The will is determined by passion or deliberation. But the levers which immediately determine passion or deliberation are of very different kinds. In part they may be external objects, in part ideal motives… personal hatred, or even purely individual whims of all kinds… the question also arises: What driving forces in turn stand behind these motives? What are the historical causes which transform themselves into these motives in the minds of the actors?16
It is the ambition of this biography to unpick those passions and desires, personal hatreds and individual whims – as well as the driving forces and historical causes – of a man who made his own history and who continues to shape ours.
‘Rejoice with me, dearly beloved Karl, that the good Lord has heard our prayer and last Tuesday evening, the 28th, at 9pm presented us with a babe, a healthy well-shapen boy.
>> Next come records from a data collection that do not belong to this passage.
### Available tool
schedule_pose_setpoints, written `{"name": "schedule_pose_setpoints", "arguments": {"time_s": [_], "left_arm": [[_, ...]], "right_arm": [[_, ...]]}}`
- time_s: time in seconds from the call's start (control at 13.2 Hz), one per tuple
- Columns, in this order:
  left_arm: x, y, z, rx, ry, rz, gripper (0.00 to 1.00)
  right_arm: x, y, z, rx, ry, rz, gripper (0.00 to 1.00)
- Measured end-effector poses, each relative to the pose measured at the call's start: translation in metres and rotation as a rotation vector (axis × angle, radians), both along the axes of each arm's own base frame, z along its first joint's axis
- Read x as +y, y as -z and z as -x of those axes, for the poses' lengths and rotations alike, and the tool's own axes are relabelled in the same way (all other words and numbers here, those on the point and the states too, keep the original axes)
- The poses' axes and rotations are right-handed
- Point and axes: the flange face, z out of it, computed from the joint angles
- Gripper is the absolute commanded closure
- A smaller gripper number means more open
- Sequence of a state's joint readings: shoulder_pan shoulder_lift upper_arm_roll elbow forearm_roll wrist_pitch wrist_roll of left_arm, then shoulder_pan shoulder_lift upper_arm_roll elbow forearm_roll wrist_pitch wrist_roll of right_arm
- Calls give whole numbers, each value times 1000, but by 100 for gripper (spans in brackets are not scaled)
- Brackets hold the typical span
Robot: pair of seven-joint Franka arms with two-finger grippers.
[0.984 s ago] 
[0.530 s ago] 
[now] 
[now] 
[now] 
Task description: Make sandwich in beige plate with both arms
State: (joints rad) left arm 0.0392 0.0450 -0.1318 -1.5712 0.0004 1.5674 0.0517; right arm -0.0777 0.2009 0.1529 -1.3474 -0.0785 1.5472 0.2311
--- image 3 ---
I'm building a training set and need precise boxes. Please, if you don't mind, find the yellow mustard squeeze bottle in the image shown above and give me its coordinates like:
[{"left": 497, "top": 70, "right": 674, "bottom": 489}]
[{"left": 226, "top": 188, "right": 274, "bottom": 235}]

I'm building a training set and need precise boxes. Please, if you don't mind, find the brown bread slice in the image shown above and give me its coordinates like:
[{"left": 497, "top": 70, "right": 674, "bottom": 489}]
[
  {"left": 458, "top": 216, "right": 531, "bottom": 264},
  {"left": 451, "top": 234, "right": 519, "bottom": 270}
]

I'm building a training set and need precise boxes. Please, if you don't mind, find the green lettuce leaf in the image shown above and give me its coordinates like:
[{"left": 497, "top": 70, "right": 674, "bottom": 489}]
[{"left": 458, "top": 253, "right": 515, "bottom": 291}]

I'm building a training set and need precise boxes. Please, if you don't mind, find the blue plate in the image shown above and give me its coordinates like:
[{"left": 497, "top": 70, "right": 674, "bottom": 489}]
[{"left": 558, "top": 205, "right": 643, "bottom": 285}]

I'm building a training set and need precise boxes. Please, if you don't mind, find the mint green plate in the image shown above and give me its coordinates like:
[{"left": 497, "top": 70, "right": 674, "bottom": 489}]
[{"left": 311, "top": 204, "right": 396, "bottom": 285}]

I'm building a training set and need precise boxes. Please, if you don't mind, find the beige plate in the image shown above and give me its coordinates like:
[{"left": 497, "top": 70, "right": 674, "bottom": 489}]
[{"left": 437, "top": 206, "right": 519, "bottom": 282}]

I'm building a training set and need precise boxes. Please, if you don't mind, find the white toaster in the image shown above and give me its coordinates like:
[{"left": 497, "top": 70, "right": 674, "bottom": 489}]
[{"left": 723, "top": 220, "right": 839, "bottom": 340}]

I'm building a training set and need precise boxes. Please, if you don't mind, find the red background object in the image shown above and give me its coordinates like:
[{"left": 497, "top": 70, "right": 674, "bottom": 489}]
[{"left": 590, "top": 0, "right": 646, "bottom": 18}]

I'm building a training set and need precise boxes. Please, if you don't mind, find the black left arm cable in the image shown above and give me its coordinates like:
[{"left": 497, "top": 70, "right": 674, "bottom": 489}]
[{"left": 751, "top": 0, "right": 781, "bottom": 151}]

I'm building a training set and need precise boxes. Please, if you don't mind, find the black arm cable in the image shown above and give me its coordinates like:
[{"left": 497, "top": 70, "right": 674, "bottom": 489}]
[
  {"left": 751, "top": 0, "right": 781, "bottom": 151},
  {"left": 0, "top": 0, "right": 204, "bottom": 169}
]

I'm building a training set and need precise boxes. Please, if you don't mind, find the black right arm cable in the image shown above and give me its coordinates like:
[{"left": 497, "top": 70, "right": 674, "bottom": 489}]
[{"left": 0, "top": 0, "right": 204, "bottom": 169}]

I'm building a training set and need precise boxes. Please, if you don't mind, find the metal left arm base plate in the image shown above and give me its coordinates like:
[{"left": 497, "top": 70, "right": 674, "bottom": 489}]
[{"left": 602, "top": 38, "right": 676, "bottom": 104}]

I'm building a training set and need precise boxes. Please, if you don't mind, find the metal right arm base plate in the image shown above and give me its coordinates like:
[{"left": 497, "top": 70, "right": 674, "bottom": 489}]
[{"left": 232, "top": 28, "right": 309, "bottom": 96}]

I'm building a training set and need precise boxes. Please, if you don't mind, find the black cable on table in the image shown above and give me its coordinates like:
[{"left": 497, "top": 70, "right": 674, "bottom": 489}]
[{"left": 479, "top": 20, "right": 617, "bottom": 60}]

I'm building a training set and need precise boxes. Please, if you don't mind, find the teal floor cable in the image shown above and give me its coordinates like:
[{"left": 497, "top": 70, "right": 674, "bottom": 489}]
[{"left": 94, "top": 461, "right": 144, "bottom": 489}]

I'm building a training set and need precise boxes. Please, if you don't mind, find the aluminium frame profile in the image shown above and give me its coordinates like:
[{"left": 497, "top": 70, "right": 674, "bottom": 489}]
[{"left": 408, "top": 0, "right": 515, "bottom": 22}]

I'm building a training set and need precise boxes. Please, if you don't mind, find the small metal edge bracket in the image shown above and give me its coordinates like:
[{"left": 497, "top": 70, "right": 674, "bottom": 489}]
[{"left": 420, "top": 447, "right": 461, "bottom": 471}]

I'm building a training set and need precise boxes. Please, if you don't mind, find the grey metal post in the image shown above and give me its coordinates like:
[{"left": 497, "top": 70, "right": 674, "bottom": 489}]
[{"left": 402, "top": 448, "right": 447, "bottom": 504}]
We thank and praise Him from the fullness of our hearts for this child, and for the merciful assistance and care for mother and child during confinement.’ In late November 1820, after his wife's difficult labour, the Rhineland businessman Friedrich Engels was delighted to announce to his brother-in-law Karl Snethlage the birth of his first son and namesake. Instantly anxious for the child's spiritual state, Engels also wrote of his hopes that the Lord ‘grants us the wisdom to bring it up well and in fear of Him, and to give it the best teaching through our example!’ This prayer would go spectacularly unanswered.1
The infant Friedrich was ushered into a family and a culture that offered no inkling of his revolutionary future – and soon clamoured to disavow it. There was no broken home, no lost father, no lonely childhood, no school bullying. Instead, there were loving parents, indulgent grandparents, plentiful siblings, steady prosperity and a sense of structured, familial purpose. ‘Probably no son born in such a family ever struck so entirely different a path from it. Friedrich must have been considered by his family as the “ugly duckling”,’ mused Eleanor Marx in 1890, when the wounds of the Engels clan were still raw. ‘Perhaps they still do not understand that the “duckling” was in reality a “swan”.’2
Engels's upbringing in the Rhineland town of Barmen took place within a safe, cloistered neighbourhood that resembled something of a family compound. Across the road from his home stood the detached, four-storey, late-baroque house his own father was born in (now the threadbare Engels-Haus museum); nearby the homes of his uncles, Johann Caspar III and August; and dotted amongst them the steaming, stinking yarn bleacheries that had funded their showy mansions. Factories, workers’ tenements and merchant houses mingled together in what resembled an early industrial model village. For Friedrich Engels was delivered straight into the furnace of the nineteenth century. The historic transformations he would make his life's work – urbanization, industrialization, social class and technology – were there at his birth. ‘The factory and cottages of the esteemed family of Caspar Engels, together with the bleacheries, almost form a small semi-circular city,’ confirmed an 1816 report on the state of Barmen's housing.3 Leading down to the Wupper river, this damp, marshy district was officially called ‘the Red Brook’; in the early 1900s it was still widely known as ‘Engels' Brook’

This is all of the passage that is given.